**YOUR INSTRUCTIONS**.
Search the data below for "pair"; list each line that holds it.

**EXERCISE INPUT**.
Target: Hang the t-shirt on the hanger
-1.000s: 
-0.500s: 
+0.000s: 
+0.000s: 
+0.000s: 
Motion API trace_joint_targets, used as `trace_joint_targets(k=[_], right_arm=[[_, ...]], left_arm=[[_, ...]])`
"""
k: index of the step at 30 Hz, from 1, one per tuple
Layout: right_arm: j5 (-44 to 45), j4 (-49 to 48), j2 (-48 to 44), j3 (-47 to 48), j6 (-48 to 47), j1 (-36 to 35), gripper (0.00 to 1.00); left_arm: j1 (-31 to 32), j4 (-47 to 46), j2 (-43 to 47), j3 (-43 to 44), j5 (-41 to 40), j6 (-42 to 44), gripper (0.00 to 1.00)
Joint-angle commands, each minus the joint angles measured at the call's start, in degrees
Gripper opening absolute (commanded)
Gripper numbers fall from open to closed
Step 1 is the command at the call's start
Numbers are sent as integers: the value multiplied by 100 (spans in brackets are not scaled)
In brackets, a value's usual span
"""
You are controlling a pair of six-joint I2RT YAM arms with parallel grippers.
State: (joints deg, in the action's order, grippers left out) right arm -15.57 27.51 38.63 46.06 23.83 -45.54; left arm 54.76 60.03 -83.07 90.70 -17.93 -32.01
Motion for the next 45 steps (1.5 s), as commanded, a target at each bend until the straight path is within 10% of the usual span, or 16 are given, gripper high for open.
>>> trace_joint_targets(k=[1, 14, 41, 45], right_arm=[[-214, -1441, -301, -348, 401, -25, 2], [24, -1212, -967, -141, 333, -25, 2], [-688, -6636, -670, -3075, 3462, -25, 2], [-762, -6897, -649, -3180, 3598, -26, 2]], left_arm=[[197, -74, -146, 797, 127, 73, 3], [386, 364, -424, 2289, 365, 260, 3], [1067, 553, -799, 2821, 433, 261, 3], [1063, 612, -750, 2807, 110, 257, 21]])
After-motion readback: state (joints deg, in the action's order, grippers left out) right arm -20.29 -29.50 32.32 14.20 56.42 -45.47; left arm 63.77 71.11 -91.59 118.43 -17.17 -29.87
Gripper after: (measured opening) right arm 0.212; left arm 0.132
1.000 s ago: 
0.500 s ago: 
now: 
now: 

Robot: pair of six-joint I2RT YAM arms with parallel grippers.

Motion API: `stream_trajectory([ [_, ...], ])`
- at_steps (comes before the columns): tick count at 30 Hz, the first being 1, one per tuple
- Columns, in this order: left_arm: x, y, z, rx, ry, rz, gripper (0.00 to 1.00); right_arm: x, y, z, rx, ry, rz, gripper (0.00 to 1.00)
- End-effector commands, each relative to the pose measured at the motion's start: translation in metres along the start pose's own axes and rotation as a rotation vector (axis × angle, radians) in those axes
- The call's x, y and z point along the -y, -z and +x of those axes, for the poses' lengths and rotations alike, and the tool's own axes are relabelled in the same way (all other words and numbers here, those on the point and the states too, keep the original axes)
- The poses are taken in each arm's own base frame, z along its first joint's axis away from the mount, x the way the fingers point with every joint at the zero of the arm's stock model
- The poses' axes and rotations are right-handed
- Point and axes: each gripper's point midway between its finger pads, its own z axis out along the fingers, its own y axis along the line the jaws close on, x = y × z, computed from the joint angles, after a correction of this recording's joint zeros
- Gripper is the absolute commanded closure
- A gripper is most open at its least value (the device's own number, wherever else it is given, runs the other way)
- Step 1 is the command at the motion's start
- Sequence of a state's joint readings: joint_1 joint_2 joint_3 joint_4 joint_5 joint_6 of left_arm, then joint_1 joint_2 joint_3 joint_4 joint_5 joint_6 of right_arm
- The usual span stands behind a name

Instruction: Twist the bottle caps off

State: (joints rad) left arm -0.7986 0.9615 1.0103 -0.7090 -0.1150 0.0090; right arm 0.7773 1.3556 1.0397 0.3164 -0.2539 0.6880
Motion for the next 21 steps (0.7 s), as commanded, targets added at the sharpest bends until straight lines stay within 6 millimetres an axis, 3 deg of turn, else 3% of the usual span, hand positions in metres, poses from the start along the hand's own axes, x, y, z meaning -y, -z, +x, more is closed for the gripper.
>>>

**WORKED SOLUTION**.
You are controlling a pair of six-joint I2RT YAM arms with parallel grippers.
Robot: pair of six-joint I2RT YAM arms with parallel grippers.

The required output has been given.